DIRECTIONS>
Only the lines below between the ones containing "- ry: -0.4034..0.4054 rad" and "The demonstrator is", inclusive, are to be reproduced, each exactly as it stands.

SUPPLIED MATERIAL>
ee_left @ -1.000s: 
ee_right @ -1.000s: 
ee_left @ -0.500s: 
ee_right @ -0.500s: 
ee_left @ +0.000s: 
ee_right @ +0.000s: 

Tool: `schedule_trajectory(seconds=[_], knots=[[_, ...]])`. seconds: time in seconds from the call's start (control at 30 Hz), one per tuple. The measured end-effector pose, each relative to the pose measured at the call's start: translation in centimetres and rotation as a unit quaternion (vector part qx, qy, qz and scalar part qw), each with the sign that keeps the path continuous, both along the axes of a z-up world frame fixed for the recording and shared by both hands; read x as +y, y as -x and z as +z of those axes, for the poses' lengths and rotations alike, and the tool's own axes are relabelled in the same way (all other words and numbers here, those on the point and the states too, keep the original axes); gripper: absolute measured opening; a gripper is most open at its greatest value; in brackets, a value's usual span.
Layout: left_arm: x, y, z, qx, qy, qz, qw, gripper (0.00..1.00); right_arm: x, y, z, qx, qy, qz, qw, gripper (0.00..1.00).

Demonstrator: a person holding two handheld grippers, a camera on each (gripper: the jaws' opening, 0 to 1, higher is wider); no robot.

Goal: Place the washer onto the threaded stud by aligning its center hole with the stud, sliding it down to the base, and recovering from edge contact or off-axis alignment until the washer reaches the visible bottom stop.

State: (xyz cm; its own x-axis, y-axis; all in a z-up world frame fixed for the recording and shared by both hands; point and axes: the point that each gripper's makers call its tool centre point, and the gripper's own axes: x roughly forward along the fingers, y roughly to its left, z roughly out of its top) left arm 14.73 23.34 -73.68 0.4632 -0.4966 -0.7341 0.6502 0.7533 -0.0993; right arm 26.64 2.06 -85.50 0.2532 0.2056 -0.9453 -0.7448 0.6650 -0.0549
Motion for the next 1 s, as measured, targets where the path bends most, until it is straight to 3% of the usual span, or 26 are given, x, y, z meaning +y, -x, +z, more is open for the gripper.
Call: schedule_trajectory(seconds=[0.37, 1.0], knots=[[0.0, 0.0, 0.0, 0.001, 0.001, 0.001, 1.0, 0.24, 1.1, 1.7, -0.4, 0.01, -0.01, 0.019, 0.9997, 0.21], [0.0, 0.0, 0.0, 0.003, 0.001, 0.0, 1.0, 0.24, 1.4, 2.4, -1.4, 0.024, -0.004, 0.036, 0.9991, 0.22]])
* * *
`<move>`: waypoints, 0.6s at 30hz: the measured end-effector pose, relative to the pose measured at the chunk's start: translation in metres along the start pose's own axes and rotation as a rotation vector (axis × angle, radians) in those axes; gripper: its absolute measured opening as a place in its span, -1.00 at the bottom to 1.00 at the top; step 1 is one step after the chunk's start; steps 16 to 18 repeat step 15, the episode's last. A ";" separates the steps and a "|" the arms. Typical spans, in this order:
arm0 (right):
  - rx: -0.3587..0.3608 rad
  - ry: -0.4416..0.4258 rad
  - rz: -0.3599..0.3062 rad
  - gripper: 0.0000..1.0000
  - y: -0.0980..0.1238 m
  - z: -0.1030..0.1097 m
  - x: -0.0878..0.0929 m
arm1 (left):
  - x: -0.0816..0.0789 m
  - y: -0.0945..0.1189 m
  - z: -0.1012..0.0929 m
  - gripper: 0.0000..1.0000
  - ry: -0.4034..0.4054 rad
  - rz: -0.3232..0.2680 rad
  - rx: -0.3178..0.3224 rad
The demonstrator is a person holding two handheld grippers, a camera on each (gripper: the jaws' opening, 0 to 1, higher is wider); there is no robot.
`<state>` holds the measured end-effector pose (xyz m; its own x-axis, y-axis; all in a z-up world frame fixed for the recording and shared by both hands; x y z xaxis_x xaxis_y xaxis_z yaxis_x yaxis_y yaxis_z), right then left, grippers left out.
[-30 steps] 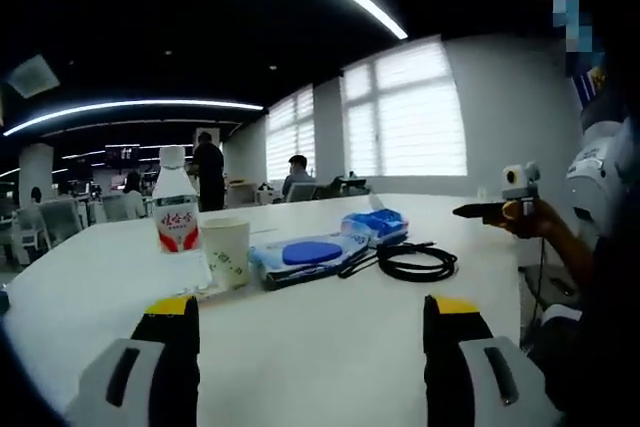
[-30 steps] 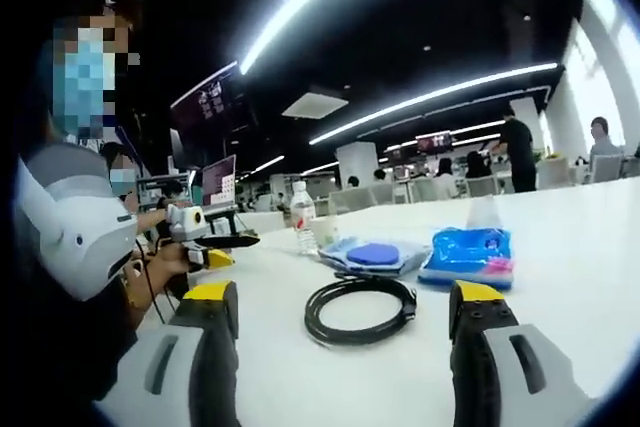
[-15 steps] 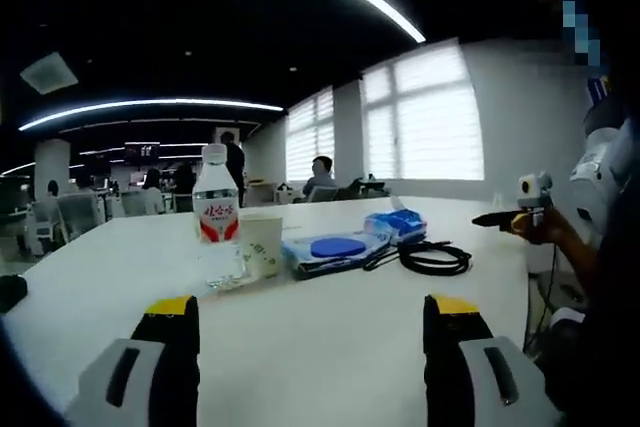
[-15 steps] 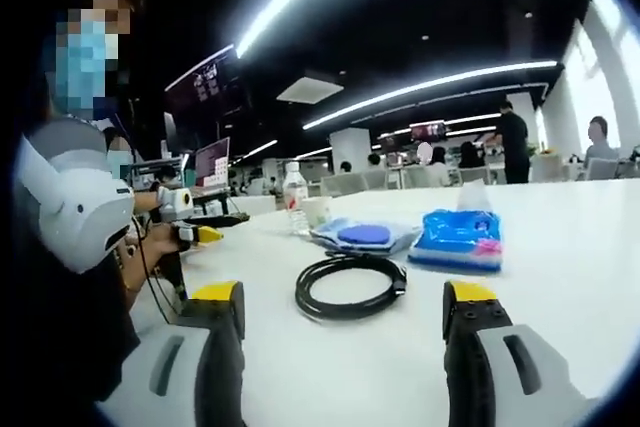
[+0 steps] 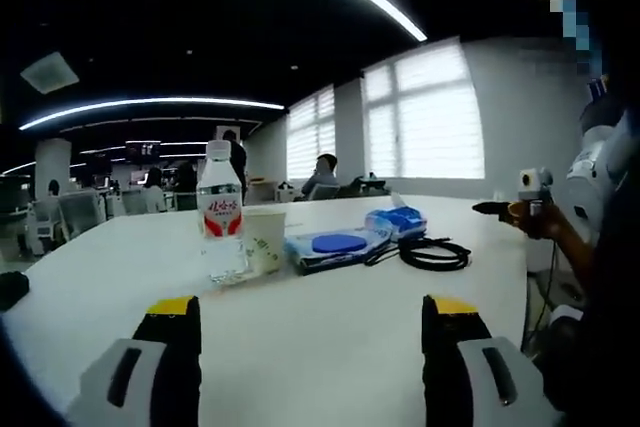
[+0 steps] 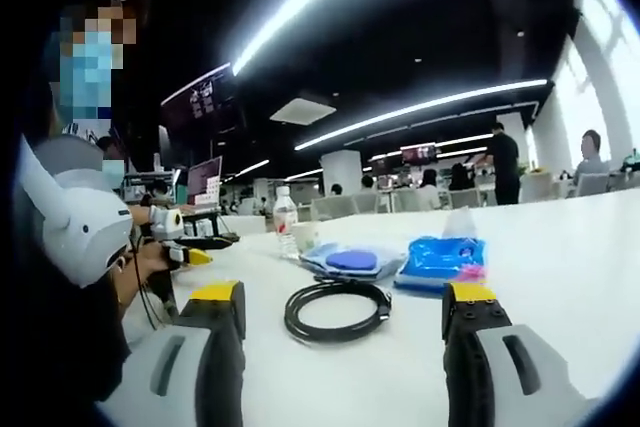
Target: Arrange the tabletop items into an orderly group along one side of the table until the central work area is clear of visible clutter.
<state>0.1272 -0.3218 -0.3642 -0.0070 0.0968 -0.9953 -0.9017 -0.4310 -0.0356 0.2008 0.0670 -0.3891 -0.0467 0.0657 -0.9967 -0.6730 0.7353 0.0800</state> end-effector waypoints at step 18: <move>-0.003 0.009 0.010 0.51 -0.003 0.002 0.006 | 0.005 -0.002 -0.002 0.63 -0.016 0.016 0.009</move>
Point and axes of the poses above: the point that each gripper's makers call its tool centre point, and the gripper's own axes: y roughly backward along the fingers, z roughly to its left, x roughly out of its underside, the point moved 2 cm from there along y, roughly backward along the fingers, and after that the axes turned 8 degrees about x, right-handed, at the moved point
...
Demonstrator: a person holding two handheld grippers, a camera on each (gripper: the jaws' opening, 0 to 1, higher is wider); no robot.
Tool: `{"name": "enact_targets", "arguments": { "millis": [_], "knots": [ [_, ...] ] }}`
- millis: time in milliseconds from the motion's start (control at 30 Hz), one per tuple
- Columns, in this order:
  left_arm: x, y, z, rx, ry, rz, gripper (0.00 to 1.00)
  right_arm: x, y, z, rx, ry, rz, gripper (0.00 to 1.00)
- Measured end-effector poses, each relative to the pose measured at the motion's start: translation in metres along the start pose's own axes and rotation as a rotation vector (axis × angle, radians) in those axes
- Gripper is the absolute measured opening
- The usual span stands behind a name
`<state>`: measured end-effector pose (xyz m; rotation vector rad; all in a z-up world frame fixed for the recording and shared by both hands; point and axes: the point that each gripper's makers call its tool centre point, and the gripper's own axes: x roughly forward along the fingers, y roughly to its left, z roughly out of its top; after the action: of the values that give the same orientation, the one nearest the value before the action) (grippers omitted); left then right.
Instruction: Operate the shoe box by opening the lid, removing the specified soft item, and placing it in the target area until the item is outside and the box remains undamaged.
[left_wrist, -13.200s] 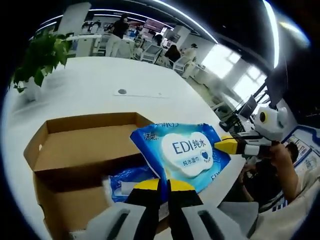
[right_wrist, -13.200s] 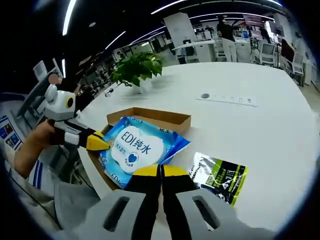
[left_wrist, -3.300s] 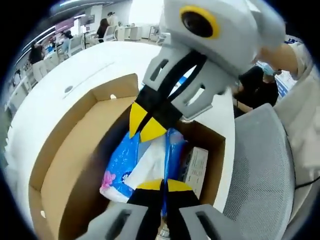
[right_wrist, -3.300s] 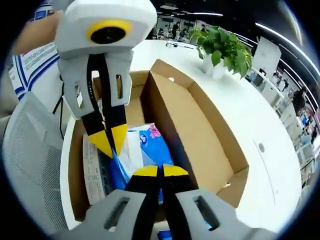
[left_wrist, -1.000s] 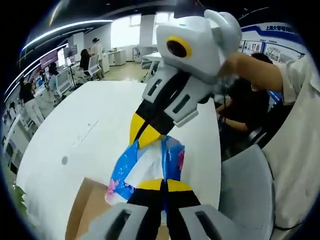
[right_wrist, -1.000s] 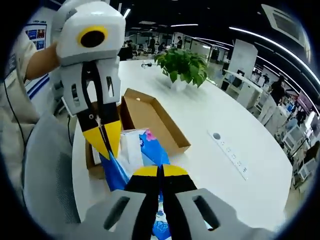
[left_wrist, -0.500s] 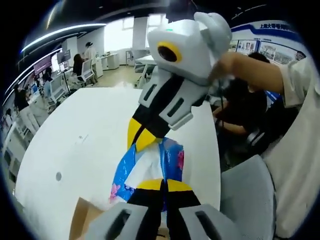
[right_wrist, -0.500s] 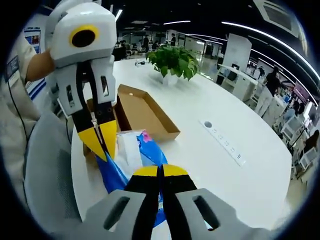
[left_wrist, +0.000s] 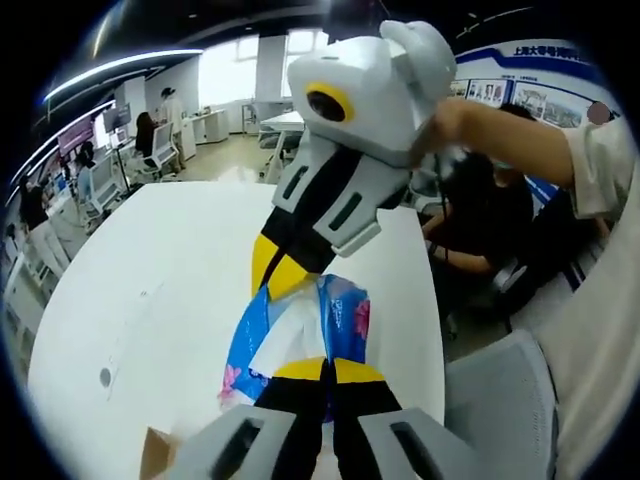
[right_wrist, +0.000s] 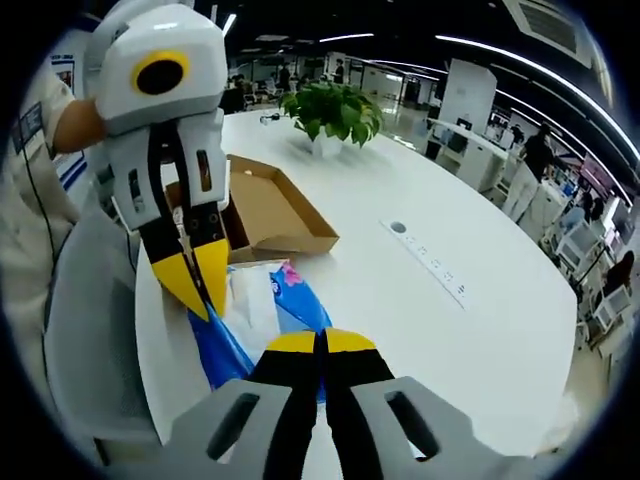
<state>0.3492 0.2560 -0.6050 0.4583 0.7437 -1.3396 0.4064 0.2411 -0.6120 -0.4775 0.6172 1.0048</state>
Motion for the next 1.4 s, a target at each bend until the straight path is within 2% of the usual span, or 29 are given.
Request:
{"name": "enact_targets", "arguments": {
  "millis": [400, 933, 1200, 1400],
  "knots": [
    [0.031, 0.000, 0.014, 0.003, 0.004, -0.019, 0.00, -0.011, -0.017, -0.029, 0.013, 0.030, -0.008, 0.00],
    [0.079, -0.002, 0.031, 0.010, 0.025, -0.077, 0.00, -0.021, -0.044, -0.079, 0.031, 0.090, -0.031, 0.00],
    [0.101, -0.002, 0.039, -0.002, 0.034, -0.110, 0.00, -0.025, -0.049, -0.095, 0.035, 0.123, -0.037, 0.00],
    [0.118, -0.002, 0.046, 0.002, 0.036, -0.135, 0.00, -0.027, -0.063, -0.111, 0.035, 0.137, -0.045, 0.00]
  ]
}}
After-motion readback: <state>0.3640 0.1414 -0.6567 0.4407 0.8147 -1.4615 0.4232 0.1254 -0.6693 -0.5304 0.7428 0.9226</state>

EXERCISE RESPONSE>
  - ry: -0.4034..0.4054 rad
  - rz: -0.3232..0.2680 rad
  - rx: -0.3178..0.3224 rad
The demonstrator is a person holding two handheld grippers, a camera on each (gripper: the jaws' opening, 0 to 1, higher is wider); there is no robot.

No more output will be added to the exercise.